**ACTIVITY**
Identify all lines below that hold "closing" and collect them.

**DATA RECORDS**
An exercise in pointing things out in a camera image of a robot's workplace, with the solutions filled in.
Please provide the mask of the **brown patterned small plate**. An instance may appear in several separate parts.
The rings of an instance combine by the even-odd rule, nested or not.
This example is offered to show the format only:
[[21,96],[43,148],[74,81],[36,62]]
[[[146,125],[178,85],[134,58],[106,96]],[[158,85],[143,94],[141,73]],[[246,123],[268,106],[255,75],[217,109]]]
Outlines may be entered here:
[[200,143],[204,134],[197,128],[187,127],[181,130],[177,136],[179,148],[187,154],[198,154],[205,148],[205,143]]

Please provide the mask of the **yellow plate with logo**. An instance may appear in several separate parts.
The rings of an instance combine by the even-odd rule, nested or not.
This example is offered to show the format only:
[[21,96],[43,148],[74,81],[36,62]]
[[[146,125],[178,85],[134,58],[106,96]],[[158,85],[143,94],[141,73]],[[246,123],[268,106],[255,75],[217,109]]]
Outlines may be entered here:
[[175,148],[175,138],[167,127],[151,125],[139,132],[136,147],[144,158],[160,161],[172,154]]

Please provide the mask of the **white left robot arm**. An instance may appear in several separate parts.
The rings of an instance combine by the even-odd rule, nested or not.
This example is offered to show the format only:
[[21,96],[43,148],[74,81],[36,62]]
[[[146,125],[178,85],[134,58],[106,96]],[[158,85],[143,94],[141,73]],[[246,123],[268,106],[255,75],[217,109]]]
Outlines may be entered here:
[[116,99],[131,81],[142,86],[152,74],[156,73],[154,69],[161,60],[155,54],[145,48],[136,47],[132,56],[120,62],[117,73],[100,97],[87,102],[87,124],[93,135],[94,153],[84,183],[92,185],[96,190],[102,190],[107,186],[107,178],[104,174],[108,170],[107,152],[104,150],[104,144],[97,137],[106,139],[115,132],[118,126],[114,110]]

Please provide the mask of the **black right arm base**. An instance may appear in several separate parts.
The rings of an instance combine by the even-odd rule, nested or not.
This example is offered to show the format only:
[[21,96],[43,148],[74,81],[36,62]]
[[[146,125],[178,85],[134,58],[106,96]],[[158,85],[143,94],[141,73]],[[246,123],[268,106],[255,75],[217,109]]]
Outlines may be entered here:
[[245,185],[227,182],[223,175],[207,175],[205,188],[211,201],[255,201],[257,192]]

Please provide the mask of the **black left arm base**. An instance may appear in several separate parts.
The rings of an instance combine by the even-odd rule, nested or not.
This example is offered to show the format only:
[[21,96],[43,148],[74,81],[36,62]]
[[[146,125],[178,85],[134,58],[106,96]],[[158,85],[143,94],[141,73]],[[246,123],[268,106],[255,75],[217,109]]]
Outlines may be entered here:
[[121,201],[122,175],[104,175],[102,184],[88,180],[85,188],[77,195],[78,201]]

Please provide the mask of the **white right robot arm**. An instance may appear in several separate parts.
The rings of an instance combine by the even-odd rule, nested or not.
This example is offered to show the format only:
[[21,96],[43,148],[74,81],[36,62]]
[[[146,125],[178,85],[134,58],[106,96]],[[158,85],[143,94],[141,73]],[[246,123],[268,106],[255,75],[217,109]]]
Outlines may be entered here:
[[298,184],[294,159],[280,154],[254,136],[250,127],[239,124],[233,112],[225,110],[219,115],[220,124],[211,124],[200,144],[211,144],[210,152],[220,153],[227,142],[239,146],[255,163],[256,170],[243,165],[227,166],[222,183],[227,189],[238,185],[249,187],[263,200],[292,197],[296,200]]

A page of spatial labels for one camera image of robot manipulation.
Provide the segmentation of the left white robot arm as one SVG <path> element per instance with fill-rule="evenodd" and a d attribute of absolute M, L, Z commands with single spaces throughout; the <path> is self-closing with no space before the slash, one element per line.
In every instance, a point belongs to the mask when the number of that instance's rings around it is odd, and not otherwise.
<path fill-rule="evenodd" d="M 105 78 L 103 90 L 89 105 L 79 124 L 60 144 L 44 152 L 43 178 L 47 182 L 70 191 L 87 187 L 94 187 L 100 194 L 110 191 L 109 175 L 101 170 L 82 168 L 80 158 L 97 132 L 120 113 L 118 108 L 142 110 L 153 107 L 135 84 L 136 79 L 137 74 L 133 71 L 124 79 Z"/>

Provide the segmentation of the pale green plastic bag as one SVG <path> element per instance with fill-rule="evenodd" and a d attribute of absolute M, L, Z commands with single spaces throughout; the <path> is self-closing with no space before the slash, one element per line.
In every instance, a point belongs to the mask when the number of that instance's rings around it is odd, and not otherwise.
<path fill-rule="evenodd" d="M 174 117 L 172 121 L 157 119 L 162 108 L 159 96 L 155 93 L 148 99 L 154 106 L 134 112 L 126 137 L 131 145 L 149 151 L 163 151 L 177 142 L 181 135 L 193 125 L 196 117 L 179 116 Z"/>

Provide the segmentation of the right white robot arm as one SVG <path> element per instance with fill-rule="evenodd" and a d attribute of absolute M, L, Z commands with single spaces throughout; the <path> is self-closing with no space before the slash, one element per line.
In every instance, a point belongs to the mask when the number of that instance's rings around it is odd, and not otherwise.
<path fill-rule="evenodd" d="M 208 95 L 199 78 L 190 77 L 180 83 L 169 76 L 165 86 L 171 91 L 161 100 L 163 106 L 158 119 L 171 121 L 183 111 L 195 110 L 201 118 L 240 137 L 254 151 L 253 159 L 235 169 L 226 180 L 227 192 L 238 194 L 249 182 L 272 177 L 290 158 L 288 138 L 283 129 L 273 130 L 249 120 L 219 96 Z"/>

**REPLY TO THE TASK**
Provide the segmentation of the left white robot arm as one SVG <path> element per instance with fill-rule="evenodd" and a d attribute of absolute M, L, Z commands with single spaces throughout; the <path> is self-closing with no space before the slash, one element per line.
Provide the segmentation of the pale green plastic bag as one SVG <path> element per instance with fill-rule="evenodd" and a d attribute of absolute M, L, Z commands with single spaces throughout; the <path> is self-closing with no space before the slash, one element per line.
Provide the segmentation of the right white robot arm as one SVG <path> element per instance with fill-rule="evenodd" and a d attribute of absolute M, L, Z commands with single spaces throughout; the <path> is self-closing with no space before the slash, one element per line.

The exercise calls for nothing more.